The CCDC has made strong efforts to attract unpublished data into the CSD, and more than 2,000 unpublished structures have been deposited directly into the CSD in the past 5 years. Section E of Acta Cryst. has also benefited the community by publishing several thousand structures which might otherwise not have seen the light of day. However these numbers are a drop in the ocean, and the CCDC has supported e-Science initiatives at Southampton, UK and Indiana, USA to encourage unpublished structural data into the public domain. We also welcome proposals announced by the NIH and the UK Research Councils for public archiving of research results obtained with their funding. We must wait to see exactly how these e-Science and funding agency initiatives develop, and will be talking to the organizers of the archives to see how we can be involved, so as to maximize the value of the CSD to the scientific community.

Q: How have your collaborations affected the CCDC?

A: Wholly positively. The CCDC has collaborated with many institutions on both the research applications of the CSD, and in the co-development of products. Research collaborations enable CCDC staff to be involved in novel uses of the CSD and suggest improvements to the distributed software that arise from the work. A recent example is the CCDC's involvement as a partner with Cambridge University and Pfizer Inc. in the Pfizer Institute for Pharmaceutical Materials Science. This has brought together experimental, computational and chemoinformatics approaches to address typical problems faced by development and formulation chemists in the pharmaceutical industry. The research is suggesting new ways of organizing and searching CSD data, and is giving rise to novel software to accomplish these aims. On the product development side, we have co-developed the protein-ligand docking program GOLD with GlaxoSmithKline and the University of Sheffield, Relibase and Relibase+ with Merck, Germany and the University of Marburg, and the DASH software for structure solution from powder diffraction data with the Rutherford Appleton Laboratory in the UK. This has not only broadened the scientific interests of the CCDC, it has also generated additional income which has helped both the CCDC and its academic collaborators, and has enabled us to keep subscriber costs for the CSD itself as low as possible over the past decade.
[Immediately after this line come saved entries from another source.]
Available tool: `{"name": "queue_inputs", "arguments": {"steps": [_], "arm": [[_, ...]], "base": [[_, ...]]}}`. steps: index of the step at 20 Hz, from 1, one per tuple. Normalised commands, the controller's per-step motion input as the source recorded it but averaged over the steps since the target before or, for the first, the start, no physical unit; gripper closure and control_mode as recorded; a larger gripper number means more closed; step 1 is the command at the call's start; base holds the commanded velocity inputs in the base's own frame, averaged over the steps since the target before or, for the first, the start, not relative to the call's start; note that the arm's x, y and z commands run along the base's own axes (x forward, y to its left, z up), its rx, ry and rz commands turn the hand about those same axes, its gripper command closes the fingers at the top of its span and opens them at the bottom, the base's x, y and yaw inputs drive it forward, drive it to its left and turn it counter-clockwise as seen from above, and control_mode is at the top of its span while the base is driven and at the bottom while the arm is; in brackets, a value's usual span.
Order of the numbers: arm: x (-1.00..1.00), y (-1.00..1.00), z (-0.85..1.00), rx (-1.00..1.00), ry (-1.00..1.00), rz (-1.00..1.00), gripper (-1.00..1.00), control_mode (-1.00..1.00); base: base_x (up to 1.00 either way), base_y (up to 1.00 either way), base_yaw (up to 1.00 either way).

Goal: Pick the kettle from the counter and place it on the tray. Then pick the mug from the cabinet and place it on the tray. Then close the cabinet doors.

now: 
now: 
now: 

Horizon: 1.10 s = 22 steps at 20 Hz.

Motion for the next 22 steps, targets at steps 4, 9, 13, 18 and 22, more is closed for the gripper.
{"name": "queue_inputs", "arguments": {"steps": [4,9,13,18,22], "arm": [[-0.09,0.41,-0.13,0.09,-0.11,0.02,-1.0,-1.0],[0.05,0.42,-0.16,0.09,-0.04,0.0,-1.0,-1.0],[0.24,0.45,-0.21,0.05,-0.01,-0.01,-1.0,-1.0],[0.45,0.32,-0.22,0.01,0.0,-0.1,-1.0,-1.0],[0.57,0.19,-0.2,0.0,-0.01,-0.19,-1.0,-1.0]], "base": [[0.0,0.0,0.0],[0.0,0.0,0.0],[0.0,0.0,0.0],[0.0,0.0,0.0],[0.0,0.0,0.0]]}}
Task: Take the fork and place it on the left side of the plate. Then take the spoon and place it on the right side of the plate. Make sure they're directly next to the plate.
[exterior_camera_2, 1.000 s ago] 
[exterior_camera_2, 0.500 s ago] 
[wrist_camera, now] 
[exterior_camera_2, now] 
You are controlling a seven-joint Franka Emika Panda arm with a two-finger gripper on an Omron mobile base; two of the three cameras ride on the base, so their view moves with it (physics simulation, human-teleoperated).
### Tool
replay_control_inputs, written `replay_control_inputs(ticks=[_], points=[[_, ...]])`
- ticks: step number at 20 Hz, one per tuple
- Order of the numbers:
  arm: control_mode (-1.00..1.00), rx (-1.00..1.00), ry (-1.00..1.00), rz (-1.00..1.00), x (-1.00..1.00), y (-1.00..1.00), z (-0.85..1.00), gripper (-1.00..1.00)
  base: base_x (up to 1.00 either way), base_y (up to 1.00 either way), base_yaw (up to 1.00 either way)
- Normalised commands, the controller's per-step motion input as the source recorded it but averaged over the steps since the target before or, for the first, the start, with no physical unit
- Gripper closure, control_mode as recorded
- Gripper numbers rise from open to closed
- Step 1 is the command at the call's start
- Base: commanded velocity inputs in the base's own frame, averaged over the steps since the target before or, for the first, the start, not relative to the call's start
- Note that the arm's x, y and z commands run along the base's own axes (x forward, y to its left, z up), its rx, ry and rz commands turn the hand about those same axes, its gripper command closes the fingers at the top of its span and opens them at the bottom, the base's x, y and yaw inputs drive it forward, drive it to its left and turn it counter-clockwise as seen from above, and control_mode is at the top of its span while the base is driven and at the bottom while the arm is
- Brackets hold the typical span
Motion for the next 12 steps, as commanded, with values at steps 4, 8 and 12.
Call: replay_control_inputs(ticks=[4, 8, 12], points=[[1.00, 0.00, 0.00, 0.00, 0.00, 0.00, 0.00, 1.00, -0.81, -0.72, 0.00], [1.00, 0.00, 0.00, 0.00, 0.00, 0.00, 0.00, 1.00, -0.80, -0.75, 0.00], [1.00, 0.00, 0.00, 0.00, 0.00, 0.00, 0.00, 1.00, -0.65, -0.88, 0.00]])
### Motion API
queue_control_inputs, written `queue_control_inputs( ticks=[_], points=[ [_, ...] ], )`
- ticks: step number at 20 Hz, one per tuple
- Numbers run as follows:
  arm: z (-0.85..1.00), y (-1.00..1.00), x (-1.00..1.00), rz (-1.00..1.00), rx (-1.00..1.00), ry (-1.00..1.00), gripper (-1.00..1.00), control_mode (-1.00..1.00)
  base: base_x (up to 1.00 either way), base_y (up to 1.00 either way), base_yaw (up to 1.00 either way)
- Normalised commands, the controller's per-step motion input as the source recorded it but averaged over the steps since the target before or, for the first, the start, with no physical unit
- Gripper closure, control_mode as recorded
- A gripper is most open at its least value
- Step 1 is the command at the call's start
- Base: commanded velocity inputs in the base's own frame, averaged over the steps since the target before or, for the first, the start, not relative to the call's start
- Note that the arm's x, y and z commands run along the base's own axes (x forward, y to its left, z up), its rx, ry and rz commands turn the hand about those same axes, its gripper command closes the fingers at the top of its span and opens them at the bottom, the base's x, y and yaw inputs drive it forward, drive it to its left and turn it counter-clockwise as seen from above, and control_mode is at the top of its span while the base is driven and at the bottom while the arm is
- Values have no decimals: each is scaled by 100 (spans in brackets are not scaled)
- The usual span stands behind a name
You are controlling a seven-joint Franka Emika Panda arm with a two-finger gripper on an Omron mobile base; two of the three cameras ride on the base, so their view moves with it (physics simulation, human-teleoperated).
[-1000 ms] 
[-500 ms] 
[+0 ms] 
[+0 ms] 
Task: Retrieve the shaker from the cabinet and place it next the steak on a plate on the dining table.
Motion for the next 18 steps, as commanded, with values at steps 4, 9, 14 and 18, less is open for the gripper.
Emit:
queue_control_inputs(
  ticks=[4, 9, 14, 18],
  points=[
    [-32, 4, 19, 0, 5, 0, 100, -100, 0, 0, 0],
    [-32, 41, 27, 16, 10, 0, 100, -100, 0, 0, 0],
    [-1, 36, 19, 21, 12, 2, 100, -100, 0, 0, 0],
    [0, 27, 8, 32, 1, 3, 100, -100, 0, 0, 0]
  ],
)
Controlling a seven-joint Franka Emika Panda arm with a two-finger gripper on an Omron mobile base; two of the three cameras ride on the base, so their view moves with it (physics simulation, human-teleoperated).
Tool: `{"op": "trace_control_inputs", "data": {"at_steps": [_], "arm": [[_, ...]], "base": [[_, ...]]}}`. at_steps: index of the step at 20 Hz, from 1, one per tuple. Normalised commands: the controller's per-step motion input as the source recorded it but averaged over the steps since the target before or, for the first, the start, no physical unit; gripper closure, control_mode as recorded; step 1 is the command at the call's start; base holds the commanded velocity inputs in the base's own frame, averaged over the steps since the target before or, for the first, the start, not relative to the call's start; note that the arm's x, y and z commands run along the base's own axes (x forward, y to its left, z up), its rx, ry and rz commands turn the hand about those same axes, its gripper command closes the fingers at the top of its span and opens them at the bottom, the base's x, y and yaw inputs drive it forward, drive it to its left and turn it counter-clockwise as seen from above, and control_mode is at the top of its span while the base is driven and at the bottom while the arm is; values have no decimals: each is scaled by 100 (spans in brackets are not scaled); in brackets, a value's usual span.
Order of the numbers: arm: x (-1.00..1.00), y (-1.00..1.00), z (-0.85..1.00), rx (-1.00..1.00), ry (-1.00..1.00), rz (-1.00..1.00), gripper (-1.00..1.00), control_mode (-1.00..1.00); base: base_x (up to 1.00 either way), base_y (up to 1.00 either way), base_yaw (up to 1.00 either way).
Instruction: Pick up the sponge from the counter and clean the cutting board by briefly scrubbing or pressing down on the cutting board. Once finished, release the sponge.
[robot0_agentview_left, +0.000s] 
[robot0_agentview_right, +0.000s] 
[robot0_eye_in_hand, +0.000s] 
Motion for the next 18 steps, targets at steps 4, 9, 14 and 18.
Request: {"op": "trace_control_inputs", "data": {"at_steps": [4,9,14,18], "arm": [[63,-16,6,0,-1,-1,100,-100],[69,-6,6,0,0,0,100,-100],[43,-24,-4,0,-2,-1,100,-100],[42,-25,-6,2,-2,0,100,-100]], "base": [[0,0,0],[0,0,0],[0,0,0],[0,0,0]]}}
Q: It would be of great value to users of both the RCSB PDB and the CSD if there was a direct two-way connection between the two databases. What do you foresee as possible collaborations between the CSD and the RCSB PDB and when do you think it could happen?
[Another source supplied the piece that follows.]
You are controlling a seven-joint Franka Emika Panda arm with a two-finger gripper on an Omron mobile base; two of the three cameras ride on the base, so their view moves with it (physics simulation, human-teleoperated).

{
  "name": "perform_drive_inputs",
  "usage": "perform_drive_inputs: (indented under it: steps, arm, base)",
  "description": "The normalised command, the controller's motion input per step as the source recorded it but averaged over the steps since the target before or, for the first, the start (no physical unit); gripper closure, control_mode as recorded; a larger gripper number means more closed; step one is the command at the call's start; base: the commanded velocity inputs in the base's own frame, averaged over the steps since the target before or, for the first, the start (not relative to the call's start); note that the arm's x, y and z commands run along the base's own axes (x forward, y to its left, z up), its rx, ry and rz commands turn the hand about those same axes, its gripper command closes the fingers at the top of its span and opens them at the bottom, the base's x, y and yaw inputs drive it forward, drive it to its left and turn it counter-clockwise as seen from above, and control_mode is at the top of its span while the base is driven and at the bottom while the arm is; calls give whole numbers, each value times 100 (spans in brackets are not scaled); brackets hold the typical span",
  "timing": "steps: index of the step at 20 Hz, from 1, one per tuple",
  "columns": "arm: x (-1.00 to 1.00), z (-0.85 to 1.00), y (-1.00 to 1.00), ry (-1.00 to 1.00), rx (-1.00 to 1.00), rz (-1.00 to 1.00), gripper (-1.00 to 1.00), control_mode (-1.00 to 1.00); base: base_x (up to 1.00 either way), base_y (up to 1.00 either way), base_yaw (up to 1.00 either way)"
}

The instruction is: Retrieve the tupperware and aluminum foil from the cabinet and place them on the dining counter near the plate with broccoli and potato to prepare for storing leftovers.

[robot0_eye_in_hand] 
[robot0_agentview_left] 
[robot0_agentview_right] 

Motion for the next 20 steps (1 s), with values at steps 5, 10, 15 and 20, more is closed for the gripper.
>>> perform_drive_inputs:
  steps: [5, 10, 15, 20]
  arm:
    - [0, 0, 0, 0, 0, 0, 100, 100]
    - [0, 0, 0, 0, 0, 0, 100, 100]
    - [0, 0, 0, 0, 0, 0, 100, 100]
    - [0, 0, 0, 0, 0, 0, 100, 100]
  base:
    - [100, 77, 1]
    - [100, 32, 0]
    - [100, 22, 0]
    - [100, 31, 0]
A: There are a number of ways in which the RCSB PDB and the CSD could work together. It seems to me that the best way forward is for the CCDC and the RCSB PDB to discuss possibilities together and then bring forward some joint proposals, taking account of their scientific value and the available resources at both organizations. Only then can we determine a way forward and realistic timescales. I don't think it wise for either organization to make unilateral statements.